PALEMBANG,Sekilasmedia.com-Pemerintah Kota Palembang mengevaluasi pelayanan rumah sakit di kota ini, menyusul kasus jari bayi terpotong oleh seorang perawat pada Jumat malam, 3 Februari lalu.
“Agar kejadian tersebut tidak terulang kembali, kami akan mengevaluasi seluruh rumah sakit Kota Palembang terkait masalah pelayanannya, ucap Wakil Wali Kota Palembang Fitrianti Agustinda usai mengunjungi korban.
Kejadian itu di Rumah Sakit Muhammadiyah, Palembang, Selasa, 7 Februari 2023.
Menurut dia, kebanyakan pelayanan rumah sakit itu membedakan masyarakat yang ingin berobat menggunakan Kartu Indonesia Sehat (KIS).
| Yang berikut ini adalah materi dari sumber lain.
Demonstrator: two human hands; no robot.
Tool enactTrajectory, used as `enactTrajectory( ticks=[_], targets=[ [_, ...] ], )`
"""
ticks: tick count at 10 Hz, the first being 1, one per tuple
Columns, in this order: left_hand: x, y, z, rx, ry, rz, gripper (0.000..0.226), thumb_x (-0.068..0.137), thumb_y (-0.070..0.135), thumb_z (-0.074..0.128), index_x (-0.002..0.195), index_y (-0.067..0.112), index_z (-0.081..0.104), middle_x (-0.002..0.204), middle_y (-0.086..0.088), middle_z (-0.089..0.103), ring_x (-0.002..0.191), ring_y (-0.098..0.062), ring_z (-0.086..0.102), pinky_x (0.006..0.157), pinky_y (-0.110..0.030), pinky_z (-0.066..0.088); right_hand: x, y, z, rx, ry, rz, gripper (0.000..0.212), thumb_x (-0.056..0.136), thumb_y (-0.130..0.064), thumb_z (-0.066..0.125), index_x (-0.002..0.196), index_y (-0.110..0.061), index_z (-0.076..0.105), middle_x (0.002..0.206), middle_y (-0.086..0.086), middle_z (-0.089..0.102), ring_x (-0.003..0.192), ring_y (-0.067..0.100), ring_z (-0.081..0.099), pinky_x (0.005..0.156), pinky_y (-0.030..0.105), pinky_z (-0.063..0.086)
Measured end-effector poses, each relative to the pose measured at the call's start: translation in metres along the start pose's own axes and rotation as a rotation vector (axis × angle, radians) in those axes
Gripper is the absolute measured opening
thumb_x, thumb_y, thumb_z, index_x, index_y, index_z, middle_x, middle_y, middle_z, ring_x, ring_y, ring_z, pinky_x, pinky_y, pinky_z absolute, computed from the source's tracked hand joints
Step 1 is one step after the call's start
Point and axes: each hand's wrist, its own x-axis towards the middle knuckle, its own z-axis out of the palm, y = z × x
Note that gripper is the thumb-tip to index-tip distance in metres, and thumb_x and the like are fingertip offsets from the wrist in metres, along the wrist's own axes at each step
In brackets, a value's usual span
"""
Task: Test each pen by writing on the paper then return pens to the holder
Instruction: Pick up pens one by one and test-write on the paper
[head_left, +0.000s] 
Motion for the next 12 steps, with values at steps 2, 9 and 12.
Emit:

“Ketika masyarakat yang menggunakan KIS, pihak rumah sakit selalu menyatakan kamar penuh dan hal ini sering terjadi, karena itu, hal ini perlu dievaluasi, apalagi saat ini 99,3 persen masyarakat kota ini memiliki KIS” katanya.
“Terpotongnya jari kelingking bagian ujung dari bayi AA, pihak RS Muhammadiyah langsung melakukan tindakan penyambungan jari oleh dokter spesialis,” jelasnya. Pihak rumah sakit saat ini telah bertanggung jawab secara biaya, operasi, dan obat-obatan.
“Semuanya ditanggung ini pihak rumah sakit patut diapresiasi. Memang kejadian ini menjadi pukulan yang cukup keras untuk seluruh rumah sakit. Tentu ini pelajaran bagi semua pihak kesehatan agar kejadian ini jangan sampai terulang kembali,” ucapnya.
Dirut RS Muhammadiyah Palembang Rizal Daulay mengatakan mengenai perawat yang melakukan tindakan tersebut, pihak manajemen sudah mengambil tindakan tegas karena membuat ketidaknyamanan semua pihak.
Jadi tugas sementara yang bersangkutan dialih fungsikan sambil menunggu proses selanjutnya,” kata Daulay.